Extracted records:
»»
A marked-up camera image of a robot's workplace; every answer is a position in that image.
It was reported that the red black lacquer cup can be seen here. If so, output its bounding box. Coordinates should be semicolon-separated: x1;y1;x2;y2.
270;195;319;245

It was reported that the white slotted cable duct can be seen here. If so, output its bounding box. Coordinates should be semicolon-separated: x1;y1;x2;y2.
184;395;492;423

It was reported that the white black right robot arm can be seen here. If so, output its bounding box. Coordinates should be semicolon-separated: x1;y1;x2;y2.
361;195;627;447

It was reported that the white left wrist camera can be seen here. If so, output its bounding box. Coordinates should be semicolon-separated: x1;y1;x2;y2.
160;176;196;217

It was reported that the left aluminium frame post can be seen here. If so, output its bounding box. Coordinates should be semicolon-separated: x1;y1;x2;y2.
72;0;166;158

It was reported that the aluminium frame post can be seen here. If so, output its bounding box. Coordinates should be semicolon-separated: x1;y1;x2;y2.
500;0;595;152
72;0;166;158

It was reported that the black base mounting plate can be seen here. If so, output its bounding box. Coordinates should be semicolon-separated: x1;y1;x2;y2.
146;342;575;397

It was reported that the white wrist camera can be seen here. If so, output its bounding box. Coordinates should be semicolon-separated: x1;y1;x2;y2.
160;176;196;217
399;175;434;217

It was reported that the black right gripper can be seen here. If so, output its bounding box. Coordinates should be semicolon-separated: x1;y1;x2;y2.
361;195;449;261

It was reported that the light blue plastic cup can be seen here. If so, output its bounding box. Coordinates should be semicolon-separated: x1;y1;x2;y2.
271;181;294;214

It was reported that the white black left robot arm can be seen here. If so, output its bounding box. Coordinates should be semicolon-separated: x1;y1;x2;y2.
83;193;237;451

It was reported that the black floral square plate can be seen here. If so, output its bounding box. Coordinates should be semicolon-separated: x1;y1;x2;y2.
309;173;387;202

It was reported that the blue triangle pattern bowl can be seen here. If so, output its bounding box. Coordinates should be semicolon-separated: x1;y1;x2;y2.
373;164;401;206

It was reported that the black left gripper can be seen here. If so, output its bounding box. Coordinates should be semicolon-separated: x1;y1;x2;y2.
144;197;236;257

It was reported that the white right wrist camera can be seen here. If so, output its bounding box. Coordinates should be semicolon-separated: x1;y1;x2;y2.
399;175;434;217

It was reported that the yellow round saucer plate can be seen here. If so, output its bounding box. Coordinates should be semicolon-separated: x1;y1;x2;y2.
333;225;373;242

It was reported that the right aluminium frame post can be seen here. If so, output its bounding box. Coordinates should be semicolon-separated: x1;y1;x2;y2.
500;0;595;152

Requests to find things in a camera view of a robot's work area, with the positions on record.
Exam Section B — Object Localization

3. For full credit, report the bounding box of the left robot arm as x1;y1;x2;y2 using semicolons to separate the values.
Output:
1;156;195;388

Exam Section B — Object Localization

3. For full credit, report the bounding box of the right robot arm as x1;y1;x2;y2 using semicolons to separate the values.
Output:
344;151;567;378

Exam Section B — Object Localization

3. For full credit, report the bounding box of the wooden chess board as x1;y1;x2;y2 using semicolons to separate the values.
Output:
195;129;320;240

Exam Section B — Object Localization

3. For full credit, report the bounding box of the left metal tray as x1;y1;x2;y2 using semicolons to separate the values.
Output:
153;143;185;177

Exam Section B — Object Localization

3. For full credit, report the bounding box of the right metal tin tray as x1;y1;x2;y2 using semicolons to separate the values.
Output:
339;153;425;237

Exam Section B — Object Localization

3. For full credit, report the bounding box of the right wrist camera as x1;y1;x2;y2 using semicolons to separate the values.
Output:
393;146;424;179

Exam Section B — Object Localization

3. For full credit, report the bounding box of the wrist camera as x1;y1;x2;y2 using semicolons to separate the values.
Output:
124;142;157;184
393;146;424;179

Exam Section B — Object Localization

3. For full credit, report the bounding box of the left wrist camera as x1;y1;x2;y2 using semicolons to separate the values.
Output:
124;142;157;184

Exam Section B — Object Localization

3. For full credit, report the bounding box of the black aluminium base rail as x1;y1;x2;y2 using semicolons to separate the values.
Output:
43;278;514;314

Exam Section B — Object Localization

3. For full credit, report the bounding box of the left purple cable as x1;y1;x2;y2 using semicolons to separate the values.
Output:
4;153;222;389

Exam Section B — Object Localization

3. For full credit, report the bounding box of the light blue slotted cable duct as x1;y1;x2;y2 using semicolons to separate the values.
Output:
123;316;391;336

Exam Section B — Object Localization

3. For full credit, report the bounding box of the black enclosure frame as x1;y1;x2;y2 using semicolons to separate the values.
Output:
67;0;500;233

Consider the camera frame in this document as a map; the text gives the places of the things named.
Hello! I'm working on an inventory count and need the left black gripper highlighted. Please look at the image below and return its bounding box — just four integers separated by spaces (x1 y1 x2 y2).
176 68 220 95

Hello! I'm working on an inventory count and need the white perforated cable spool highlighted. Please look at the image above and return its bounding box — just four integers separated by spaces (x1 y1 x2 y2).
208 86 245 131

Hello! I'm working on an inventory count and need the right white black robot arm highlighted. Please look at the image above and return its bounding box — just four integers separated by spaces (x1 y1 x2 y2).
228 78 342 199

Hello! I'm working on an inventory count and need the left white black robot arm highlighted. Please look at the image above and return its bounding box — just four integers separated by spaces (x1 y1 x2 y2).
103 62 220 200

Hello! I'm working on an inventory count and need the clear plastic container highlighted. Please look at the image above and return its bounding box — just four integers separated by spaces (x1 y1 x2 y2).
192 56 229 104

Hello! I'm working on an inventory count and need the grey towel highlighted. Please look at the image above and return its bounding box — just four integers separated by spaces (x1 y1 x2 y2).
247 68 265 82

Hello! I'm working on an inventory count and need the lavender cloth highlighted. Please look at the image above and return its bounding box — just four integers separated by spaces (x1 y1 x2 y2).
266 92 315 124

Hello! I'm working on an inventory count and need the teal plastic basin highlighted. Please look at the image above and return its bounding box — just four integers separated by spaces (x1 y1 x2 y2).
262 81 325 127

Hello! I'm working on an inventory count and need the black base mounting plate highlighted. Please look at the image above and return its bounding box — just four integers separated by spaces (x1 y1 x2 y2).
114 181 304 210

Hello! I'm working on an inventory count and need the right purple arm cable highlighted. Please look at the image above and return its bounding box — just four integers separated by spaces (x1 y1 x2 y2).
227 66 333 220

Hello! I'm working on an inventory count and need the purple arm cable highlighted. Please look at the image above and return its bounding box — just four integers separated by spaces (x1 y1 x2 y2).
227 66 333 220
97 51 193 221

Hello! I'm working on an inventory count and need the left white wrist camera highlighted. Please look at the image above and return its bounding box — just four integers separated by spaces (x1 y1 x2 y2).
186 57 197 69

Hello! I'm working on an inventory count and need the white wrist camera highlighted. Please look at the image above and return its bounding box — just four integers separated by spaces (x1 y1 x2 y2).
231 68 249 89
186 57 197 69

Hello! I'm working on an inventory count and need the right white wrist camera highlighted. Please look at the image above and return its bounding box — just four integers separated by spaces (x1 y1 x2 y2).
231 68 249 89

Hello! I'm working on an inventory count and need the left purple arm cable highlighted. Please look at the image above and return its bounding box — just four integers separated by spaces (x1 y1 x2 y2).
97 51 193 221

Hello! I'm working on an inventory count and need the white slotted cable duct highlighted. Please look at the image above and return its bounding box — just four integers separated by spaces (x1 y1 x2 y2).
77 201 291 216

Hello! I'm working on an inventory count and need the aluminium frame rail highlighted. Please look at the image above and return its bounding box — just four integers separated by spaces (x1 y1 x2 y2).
««
- **Problem to solve**
Search the records above for "rail" and copy every line that has it.

- **Result of this exercise**
3. For full credit, report the bounding box of the black aluminium base rail as x1;y1;x2;y2 using semicolons to separate the values.
Hello! I'm working on an inventory count and need the aluminium frame rail highlighted. Please look at the image above and return its bounding box — just four integers separated by spaces (x1 y1 x2 y2).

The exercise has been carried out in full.